* WHAT IS BEING ASKED *
Within the listing below, please copy exactly the lines between the line holding "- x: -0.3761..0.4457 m" and the line holding "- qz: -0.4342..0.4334", inclusive.
※
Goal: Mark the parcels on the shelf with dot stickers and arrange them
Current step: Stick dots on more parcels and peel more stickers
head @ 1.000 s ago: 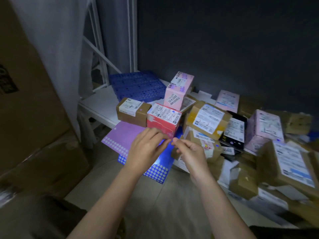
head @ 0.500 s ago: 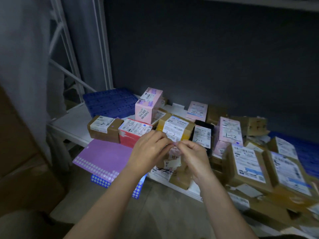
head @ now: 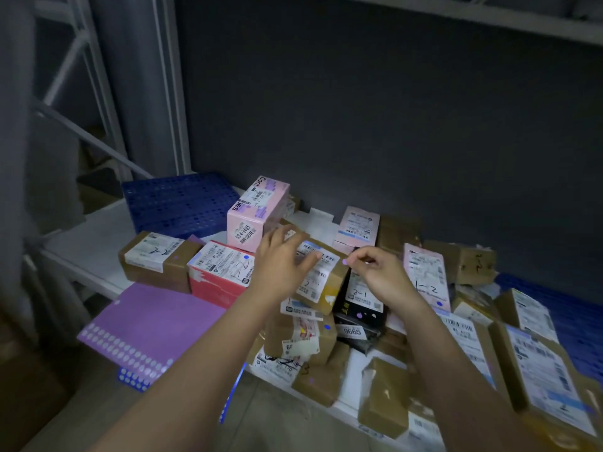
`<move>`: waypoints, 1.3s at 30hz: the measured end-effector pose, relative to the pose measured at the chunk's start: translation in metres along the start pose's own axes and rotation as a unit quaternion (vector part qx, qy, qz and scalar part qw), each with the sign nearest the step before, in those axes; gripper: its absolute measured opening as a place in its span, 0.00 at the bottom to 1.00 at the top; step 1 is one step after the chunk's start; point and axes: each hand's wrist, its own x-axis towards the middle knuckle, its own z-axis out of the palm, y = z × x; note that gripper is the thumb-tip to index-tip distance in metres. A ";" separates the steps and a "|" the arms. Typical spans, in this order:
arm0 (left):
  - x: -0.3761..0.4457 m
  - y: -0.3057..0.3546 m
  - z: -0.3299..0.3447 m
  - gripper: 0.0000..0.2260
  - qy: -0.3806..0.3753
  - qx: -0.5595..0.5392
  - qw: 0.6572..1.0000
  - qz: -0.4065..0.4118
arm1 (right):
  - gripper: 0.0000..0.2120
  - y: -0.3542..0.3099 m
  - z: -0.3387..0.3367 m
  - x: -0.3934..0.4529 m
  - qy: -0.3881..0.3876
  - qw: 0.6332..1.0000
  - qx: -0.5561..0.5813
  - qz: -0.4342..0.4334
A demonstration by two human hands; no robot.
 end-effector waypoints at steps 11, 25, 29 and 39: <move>-0.003 -0.011 0.011 0.23 -0.062 -0.011 0.998 -0.022 | 0.04 -0.005 0.000 0.028 -0.115 0.956 -0.259 -0.070; -0.011 -0.018 0.021 0.25 -0.055 -0.016 0.998 0.018 | 0.15 0.023 0.003 0.023 -0.016 0.995 0.019 0.099; -0.012 -0.019 0.023 0.25 -0.049 -0.036 0.998 0.022 | 0.13 0.030 0.007 0.016 0.015 0.986 0.117 0.121; -0.011 -0.016 0.020 0.25 -0.058 -0.047 0.997 0.017 | 0.55 0.025 0.008 0.018 -0.140 0.983 0.040 0.109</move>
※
* RESPONSE BOX *
  - x: -0.3761..0.4457 m
  - y: -0.3057..0.3546 m
  - z: -0.3299..0.3447 m
  - gripper: 0.0000..0.2260
  - qy: -0.3806..0.3753
  - qx: -0.5595..0.5392
  - qw: 0.6572..1.0000
  - qz: -0.4065..0.4118
arm1 (right):
  - gripper: 0.0000..0.2120
  - y: -0.3542..0.3099 m
  - z: -0.3387..0.3367 m
  - x: -0.3934..0.4529 m
  - qy: -0.3881..0.3876
  - qw: 0.6332..1.0000
  - qx: -0.5561..0.5813
  - qz: -0.4342..0.4334

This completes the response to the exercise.